TASK DETAILS ▸
Find each line below that includes "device", then copy it.

ENTRIES PROVIDED ▸
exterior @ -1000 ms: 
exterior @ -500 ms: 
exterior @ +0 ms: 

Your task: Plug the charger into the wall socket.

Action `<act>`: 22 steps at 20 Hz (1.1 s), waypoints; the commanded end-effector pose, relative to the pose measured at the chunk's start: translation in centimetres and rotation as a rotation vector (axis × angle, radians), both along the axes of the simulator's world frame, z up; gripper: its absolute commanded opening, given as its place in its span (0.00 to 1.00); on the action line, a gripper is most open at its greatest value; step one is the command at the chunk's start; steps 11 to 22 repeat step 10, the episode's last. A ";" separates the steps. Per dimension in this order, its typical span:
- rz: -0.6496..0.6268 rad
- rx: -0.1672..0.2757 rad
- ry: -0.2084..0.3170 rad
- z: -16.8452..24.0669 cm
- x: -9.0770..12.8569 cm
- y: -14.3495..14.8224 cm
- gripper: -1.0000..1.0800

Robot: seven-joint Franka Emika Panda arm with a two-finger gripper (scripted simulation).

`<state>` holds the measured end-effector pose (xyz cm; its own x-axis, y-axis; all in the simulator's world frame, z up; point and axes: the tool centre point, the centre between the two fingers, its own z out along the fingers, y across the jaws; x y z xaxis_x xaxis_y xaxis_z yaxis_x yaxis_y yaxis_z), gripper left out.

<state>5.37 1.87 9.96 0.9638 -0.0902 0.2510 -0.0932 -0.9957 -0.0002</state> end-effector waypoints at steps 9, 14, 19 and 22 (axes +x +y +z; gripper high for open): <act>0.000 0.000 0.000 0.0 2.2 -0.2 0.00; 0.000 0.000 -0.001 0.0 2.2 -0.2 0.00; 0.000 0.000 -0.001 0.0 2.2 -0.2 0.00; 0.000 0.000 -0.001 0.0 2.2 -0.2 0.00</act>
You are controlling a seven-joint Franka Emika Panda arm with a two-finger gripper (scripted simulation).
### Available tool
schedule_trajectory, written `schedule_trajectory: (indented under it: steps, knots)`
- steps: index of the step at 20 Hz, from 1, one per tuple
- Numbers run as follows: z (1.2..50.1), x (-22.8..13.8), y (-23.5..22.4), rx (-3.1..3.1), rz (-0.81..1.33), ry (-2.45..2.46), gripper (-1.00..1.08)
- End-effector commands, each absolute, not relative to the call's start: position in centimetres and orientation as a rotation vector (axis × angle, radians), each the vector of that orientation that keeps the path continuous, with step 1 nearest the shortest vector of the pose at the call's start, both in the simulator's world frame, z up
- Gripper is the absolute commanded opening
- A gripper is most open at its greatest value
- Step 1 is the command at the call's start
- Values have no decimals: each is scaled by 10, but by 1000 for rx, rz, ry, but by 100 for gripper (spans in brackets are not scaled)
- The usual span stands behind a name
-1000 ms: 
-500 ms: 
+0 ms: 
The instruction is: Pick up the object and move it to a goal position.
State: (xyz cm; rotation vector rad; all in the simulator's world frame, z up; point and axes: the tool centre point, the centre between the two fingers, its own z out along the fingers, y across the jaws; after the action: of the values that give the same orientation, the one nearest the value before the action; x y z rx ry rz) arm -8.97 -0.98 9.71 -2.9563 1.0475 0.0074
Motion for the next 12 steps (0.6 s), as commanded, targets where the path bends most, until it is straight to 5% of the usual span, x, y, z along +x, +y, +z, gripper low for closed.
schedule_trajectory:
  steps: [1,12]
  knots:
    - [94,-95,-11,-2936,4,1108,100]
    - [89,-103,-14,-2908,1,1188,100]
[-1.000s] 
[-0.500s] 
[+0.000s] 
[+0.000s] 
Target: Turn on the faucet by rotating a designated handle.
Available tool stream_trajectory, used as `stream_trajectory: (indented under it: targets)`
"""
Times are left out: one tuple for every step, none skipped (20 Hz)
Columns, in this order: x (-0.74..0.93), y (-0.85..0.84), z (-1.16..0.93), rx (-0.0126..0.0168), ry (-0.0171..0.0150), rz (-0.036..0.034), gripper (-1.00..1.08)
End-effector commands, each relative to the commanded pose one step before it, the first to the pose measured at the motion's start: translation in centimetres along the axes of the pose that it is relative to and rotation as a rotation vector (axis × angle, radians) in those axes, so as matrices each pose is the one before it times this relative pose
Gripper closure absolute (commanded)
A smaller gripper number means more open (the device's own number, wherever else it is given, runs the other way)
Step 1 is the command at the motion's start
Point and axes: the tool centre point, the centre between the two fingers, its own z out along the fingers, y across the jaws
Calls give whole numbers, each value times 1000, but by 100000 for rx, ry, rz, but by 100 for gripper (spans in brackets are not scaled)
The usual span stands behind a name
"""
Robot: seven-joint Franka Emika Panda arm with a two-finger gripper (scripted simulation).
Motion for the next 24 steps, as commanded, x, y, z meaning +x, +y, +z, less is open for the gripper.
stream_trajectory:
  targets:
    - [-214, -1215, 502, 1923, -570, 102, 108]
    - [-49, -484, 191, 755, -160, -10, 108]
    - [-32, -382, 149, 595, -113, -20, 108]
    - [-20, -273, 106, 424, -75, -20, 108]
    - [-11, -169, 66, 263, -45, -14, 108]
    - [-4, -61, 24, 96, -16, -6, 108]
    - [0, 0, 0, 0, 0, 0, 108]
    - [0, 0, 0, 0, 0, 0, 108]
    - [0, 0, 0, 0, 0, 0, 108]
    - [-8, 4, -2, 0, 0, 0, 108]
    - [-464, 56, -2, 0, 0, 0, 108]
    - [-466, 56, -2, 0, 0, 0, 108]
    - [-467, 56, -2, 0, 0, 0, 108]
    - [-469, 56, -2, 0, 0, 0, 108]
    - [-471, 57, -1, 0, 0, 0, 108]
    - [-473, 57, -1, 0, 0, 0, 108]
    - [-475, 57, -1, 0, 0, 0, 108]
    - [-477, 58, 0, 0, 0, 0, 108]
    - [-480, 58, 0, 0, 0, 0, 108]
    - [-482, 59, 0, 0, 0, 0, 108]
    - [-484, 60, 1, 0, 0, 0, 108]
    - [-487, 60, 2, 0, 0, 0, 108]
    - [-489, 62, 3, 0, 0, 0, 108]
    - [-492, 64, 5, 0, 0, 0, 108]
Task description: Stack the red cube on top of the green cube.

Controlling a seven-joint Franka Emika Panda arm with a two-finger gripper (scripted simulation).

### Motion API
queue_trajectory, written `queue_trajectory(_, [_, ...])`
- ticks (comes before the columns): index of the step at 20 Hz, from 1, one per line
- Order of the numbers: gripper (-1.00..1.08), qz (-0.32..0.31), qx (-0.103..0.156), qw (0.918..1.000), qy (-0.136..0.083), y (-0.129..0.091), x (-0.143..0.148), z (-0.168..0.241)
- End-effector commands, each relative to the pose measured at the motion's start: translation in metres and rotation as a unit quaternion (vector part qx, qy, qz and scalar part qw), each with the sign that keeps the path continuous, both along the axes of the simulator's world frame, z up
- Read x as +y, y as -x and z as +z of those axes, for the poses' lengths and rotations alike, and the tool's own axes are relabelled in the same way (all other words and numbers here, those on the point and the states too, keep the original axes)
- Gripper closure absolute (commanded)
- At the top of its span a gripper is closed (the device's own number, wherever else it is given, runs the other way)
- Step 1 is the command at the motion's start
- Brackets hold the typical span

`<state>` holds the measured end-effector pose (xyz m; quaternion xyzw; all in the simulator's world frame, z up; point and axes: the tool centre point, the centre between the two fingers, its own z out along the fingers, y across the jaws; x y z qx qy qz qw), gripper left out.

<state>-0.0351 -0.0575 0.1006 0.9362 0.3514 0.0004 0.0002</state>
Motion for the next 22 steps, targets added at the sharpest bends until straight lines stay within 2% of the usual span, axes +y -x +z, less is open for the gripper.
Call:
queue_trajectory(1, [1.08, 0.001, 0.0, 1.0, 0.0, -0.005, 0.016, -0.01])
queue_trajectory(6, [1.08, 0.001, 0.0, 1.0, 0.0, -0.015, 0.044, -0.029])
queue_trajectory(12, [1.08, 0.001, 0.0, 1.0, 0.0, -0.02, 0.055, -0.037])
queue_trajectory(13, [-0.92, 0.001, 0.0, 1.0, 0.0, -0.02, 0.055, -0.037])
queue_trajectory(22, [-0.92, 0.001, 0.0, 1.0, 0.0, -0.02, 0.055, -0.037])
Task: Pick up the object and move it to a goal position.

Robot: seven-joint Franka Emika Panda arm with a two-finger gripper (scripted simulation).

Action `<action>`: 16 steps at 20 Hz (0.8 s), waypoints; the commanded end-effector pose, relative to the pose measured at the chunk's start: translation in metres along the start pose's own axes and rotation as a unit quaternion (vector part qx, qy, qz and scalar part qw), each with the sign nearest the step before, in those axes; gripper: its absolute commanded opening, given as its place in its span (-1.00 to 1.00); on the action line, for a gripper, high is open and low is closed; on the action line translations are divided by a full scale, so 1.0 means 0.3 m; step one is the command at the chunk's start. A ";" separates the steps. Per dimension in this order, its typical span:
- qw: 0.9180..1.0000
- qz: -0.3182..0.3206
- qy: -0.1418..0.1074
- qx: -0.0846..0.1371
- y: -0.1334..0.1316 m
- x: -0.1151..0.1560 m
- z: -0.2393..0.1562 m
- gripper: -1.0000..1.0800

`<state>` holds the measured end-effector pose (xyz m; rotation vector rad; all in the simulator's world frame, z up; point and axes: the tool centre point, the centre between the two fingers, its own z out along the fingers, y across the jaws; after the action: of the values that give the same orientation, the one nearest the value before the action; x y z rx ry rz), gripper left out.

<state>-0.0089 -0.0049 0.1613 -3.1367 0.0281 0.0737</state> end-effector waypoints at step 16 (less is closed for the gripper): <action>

EXERCISE RESULT ▸
A smaller gripper number means more open (the device's own number, wherever else it is given, runs the other way)
- At the top of its span a gripper is closed (the device's own number, wherever else it is given, runs the other way)

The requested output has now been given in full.